I’m finishing up my new graphic novel called Ex Libris. I’ve got some irons in the fire but I’m not ready to announce any publishers yet. It’s an exciting and strange book and I can’t wait to share it with you.
In the meantime, here’s a little teaser in the form of a single-page “comic-within-a-comic” followed by some notes about the circuitous route this comic took before ending up in my book:

It’s worth pointing out that this comic does not represent the actual style or register of the rest of the book as a whole. To illustrate, here’s a detail from the page leading up to the comic you just read (you can see it peeking out from the last panel) which gives you an idea of the “default” style of the book:

This page has an interesting history. It originated as a response to a call for entries to an Oubapian project directed by Étienne Lécorart. He shared a schema for a comics page that I had to follow while creating a story to fit in and around its layout and “stage” directions.

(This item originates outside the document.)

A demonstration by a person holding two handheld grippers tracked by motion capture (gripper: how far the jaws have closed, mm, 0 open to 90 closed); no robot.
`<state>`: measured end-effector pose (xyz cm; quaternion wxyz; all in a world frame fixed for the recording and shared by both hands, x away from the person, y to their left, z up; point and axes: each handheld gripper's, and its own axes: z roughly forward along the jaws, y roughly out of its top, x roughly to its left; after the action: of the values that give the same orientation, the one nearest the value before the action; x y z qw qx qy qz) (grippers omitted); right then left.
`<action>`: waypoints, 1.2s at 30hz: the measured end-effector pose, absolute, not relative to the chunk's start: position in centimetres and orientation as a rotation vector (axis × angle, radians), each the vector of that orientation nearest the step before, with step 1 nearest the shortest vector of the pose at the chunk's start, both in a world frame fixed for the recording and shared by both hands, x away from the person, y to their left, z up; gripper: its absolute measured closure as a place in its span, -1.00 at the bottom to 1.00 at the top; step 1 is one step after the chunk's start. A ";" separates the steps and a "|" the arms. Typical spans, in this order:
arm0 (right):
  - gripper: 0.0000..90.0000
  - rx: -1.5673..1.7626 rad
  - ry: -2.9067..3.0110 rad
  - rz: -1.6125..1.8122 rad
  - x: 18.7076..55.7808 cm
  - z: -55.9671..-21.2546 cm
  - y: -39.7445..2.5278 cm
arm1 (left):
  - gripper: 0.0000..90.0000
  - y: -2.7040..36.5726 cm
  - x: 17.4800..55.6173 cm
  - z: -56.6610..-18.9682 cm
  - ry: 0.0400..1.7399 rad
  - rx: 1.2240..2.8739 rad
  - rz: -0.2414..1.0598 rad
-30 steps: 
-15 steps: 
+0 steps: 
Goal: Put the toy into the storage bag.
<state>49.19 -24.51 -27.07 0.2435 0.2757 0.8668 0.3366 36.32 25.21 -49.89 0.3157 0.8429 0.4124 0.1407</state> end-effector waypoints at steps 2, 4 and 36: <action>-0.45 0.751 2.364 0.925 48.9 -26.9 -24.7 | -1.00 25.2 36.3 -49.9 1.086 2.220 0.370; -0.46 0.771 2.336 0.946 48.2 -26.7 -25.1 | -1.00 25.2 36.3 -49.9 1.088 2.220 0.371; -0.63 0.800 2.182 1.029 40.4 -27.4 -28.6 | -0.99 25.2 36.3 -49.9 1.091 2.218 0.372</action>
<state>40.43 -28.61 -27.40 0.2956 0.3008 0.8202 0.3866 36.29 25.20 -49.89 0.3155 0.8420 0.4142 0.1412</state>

The page was based on an old comic by the French cartoonist Reiser.

The whole series was published in Mon Lapin #4 and it’s well worth seeking out.

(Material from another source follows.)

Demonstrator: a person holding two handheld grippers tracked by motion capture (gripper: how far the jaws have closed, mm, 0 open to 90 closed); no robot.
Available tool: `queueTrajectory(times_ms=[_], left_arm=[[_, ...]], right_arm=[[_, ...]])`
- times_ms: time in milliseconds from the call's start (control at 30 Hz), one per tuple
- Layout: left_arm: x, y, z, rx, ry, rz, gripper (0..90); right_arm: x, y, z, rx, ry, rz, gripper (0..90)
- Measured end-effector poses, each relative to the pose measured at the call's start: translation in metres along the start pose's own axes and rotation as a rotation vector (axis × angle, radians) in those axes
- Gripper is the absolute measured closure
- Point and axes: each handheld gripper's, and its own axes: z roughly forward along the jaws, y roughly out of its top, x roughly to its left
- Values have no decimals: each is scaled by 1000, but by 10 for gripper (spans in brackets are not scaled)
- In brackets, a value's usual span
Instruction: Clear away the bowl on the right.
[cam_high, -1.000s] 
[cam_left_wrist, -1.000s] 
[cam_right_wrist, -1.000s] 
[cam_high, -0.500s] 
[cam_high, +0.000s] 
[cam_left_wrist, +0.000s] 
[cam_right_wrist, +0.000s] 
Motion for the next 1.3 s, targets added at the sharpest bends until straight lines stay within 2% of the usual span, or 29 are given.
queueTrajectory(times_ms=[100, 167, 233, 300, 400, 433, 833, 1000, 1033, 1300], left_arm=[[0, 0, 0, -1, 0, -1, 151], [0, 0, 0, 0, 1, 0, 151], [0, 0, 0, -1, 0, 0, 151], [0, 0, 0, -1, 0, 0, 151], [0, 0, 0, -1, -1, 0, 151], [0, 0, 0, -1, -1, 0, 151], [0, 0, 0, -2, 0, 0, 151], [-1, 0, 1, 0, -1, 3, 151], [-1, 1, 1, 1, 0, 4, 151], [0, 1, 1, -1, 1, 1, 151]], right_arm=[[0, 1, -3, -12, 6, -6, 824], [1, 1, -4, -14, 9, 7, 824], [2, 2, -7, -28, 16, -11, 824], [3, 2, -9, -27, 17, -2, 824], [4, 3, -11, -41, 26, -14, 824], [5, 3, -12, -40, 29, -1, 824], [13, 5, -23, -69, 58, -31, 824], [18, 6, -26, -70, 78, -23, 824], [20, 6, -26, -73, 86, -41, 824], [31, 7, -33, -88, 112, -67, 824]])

I abandoned a first attempt that was going to aim to be autobiographical.
I was already well into developing Ex Libris when I drew the original page for Mon Lapin and once I hit on the idea of a character trying to escape a comics page, I realized I could re-purpose it for my book. I’m always happy to find ways to re-use stuff not only because very few people get a chance to read the short stories I publish in more-or-less obscure anthologies, but because it can be rewarding to stick a page into a new context and see how it takes on new meanings and inflections. For example, not only did I put this page into my book but I also drew four more pages of it, further imagining them to be excerpted from the 1,000-page graphic novel shown above!
Looking back, I think the first time I became aware of that practice was in MAUS, where art spiegelman reprints his powerful nightmare comic “Prisoner on the Hell Planet” which had previously appeared in his Breakdowns collection. I was struck by the contrast in style but also by the meta-fictional notion of inserting one comic into another comic world. Later on, Dylan Horrocks did amazing work with these conceits in Hicksville, a big influence on Ex Libris.
Have you ever repurposed older work and found interesting new uses for it?
I remember reading Jorge Luis Borges on “essential” stories and the “story within a story” being one of them. In comics, “Prisoner on the Hell Planet” in Maus is a perfect example. Worlds within worlds and how does one escape from the bounds of infinite complexity?